● Exercise
Report how many lines in the data below hold the string "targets". Nothing else should appear in the answer.

[Records for processing]

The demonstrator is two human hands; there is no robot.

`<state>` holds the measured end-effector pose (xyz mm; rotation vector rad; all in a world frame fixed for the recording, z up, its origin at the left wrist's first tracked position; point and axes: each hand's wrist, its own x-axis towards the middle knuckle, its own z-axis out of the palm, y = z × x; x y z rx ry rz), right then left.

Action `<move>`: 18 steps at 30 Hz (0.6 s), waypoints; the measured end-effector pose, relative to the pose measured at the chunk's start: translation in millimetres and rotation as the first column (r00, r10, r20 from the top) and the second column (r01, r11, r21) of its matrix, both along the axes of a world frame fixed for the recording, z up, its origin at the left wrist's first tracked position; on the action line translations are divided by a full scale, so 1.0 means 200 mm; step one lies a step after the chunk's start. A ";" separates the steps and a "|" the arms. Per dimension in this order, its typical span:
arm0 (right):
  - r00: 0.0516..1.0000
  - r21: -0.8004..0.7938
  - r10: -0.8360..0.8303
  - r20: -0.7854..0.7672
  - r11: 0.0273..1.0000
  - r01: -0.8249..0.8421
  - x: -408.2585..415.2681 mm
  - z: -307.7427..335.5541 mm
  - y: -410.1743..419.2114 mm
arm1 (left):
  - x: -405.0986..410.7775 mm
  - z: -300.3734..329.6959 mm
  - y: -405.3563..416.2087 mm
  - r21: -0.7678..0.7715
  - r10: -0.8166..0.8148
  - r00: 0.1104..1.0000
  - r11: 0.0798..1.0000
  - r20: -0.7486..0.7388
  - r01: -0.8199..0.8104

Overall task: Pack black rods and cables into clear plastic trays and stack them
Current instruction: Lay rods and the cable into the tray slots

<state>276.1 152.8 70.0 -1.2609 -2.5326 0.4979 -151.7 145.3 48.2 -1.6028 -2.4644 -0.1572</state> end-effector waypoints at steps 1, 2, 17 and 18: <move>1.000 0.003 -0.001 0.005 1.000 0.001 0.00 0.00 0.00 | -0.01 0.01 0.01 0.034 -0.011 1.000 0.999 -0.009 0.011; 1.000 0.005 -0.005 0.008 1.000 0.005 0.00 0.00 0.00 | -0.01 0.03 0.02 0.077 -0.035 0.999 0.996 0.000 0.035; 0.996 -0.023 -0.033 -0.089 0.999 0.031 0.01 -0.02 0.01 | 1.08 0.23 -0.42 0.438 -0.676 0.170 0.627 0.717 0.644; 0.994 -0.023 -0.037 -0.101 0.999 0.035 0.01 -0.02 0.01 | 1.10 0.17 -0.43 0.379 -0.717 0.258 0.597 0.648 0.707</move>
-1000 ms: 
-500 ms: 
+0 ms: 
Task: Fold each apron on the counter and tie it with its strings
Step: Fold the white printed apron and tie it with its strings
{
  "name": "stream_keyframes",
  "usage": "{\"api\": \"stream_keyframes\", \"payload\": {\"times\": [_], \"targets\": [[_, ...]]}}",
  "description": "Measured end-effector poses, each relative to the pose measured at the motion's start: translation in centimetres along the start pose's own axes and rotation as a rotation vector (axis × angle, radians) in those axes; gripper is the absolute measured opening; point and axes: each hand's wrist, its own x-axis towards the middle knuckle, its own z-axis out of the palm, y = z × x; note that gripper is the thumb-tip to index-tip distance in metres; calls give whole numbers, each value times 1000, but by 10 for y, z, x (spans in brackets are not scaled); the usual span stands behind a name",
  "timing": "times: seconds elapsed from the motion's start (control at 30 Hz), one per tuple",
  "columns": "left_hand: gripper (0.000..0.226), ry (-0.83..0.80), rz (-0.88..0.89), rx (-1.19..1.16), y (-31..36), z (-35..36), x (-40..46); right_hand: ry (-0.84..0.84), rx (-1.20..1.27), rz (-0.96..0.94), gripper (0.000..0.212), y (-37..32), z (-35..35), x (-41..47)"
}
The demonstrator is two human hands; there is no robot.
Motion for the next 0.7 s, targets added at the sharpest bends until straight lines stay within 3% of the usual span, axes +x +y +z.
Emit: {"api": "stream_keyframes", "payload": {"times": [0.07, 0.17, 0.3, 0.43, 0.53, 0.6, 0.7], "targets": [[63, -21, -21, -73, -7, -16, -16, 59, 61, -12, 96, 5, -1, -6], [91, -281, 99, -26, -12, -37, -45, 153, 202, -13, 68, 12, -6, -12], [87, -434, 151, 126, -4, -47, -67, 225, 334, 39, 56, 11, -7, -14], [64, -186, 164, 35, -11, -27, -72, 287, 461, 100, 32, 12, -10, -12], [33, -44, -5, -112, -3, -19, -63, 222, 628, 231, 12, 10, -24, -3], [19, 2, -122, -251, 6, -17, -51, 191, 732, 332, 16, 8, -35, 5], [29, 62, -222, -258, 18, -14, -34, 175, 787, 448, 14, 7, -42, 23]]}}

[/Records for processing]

● Task output
3